4. Look into the status of parent block requests and how quickly we are able to resolve them. Gonna be looking at charts a lot today.”
There is no confirmation from devs that this has to hard fork with that being our suggestion based on the available information and previous statements with this seemingly being a bit like if a bitcoin upgrade goes wrong and we now have two chains as in 2013 or 2015 with both appearing to be valid chains initially until one of them ‘wins.’
You could of course let this process run its course and wait for weeks or more during which time it is unsafe to use the network, or you could have some social coordination to pick one fork/client and discard the other one.
As bugs happen, and as consensus failure has happened and can happen in a live environment, sprucing up that process now should make a live run a lot smoother.
So there’s no rush as this is a testnet and getting all the information about whether everything did and is running as it should is important, and in addition even though this is a testnet they do have to get it right because we’re sure Todd et al is watching.
With the question here being just which fork do you choose and how, and also how do you have this hardfork client, what does it change?
Those are for others to answer, including perhaps Vitalik Buterin himself who is still an eth 2 dev, as well as for other eth 2 protocol or design devs.
In addition days can be tolerated in testnet, but in a live environment even an hour or two is too much once we get past phase 1.5, as until then it is still kind of a testnet but with real eth in as far as there are no transactions or value exchanges, and therefore no full history or a full ledger as such.

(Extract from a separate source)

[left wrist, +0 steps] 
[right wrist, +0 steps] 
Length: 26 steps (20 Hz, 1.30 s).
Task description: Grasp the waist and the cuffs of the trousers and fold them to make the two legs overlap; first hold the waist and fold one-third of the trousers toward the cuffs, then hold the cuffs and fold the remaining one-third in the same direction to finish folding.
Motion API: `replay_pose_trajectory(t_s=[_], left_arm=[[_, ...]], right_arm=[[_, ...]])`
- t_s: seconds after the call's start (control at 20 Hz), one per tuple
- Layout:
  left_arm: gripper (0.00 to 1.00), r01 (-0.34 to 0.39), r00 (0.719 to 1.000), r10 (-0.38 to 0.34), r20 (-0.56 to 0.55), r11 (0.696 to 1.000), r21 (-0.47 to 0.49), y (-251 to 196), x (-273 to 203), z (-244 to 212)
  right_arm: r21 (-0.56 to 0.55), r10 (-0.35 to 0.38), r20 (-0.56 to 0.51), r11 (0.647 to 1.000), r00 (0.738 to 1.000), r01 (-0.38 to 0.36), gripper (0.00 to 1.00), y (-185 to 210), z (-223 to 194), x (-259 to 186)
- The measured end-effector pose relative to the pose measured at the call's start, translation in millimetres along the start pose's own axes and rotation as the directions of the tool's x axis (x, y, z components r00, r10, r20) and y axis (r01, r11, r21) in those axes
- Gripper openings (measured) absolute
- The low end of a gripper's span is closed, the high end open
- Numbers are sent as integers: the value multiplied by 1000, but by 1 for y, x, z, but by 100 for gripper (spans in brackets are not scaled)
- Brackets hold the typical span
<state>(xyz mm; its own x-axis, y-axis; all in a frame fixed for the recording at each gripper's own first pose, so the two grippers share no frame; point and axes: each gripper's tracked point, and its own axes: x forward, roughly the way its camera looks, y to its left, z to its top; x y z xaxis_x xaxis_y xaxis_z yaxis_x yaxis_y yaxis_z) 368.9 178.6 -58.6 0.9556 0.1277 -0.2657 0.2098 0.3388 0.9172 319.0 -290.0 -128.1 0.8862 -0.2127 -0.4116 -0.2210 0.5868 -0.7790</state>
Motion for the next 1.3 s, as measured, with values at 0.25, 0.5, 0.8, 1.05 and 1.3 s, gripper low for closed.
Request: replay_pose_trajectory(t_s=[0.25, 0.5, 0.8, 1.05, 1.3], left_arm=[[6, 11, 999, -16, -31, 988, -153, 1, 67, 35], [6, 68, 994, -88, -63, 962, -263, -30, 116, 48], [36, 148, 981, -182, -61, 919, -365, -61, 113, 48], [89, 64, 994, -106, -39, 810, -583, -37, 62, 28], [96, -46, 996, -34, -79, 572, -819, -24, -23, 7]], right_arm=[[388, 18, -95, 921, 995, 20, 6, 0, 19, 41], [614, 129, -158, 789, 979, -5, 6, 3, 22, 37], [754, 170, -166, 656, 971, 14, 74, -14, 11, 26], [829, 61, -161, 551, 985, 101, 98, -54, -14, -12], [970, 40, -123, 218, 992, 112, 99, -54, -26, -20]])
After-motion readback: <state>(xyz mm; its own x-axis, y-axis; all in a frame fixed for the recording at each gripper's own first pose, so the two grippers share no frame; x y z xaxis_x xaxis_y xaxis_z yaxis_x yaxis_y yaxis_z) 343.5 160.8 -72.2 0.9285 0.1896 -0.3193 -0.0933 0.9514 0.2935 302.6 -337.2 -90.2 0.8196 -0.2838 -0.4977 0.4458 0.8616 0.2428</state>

So at that point presumably there will have to be a sort of backup hardfork client that goes live as soon as it becomes clear there has been a consensus failure.

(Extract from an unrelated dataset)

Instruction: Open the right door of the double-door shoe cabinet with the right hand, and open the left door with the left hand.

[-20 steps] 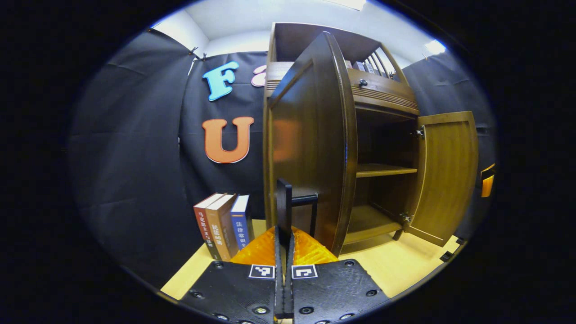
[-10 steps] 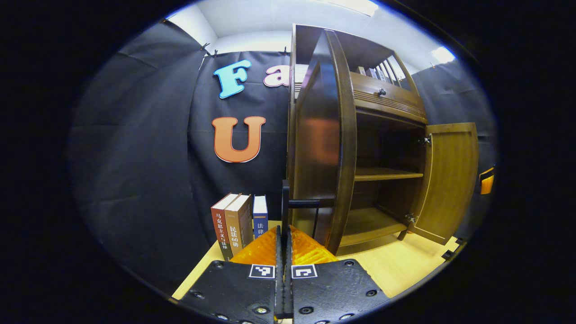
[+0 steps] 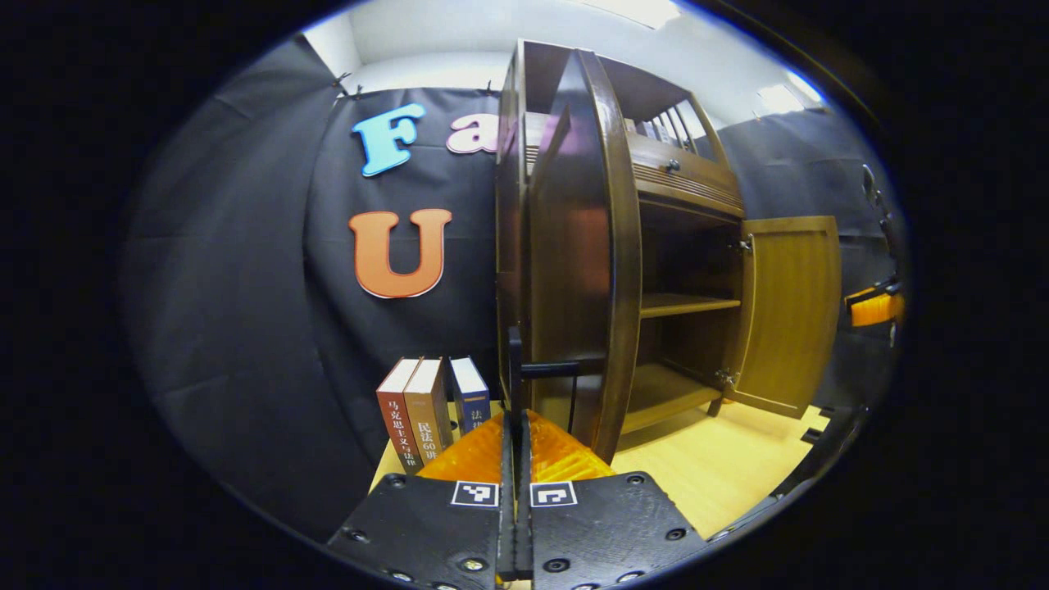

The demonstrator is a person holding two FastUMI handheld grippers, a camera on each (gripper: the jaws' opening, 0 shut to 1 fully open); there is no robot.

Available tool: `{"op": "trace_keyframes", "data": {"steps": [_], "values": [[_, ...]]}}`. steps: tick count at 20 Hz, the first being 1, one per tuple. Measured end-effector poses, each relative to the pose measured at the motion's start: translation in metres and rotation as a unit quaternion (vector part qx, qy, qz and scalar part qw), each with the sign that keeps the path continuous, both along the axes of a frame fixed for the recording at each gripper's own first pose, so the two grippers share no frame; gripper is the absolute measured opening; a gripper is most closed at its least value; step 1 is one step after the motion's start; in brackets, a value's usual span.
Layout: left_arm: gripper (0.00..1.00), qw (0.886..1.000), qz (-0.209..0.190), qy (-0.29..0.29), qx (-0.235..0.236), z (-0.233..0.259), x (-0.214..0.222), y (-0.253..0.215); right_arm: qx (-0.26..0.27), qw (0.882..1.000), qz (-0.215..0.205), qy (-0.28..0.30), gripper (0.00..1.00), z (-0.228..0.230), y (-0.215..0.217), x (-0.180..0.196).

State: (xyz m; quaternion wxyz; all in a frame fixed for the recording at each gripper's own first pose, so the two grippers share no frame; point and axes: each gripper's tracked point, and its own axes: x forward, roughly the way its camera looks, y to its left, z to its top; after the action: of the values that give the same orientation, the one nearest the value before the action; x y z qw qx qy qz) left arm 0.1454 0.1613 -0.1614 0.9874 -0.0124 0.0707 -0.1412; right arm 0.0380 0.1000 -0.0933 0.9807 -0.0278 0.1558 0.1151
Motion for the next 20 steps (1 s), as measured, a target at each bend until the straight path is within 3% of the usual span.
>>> {"op": "trace_keyframes", "data": {"steps": [1,2,5,10,12,13,15,16,17,20], "values": [[0.02,1.000,0.001,-0.002,0.009,0.002,0.000,0.003,-0.001,1.000,0.000,-0.001,1.00,0.000,-0.002,0.001],[0.03,1.000,0.001,-0.003,0.015,0.003,-0.003,0.005,-0.001,1.000,-0.001,-0.004,0.96,0.002,-0.004,0.002],[0.20,1.000,0.014,0.005,0.011,0.006,-0.017,0.015,0.005,1.000,-0.001,-0.011,0.96,0.007,-0.012,0.005],[1.00,0.998,0.053,0.018,0.007,0.029,-0.056,0.018,0.014,1.000,0.001,-0.028,0.96,0.017,-0.024,0.013],[0.96,0.997,0.072,0.008,0.017,0.050,-0.068,0.015,0.015,0.999,0.000,-0.033,0.96,0.021,-0.028,0.016],[1.00,0.997,0.079,0.000,0.014,0.063,-0.071,0.010,0.017,0.999,0.001,-0.036,0.96,0.023,-0.030,0.017],[0.96,0.997,0.077,-0.011,-0.006,0.085,-0.075,-0.012,0.018,0.999,0.002,-0.041,0.96,0.027,-0.033,0.021],[0.96,0.997,0.080,-0.015,-0.010,0.097,-0.077,-0.021,0.018,0.999,0.001,-0.043,1.00,0.029,-0.035,0.022],[0.96,0.996,0.087,-0.022,-0.009,0.108,-0.085,-0.027,0.018,0.999,0.000,-0.046,0.96,0.032,-0.038,0.023],[1.00,0.994,0.100,-0.043,-0.006,0.142,-0.086,-0.052,0.029,0.998,-0.005,-0.053,1.00,0.038,-0.046,0.029]]}}
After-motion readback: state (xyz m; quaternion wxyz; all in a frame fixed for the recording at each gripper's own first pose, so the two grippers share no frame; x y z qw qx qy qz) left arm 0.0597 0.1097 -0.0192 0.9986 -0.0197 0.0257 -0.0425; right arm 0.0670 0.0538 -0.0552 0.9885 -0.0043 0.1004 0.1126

Meaning altho the optics here aren’t great, in a way it does not seem to be much different than what would happen in bitcoin, depending of course on how devs now resolve this situation on testnet.
That also means conceptually there shouldn’t be any delay to the live launch as all seems to have worked as it should as far as is known so far, with the bug that kicked it all being itself very tiny and insta solved days ago, while the rest just seems to be the protocol doing its job.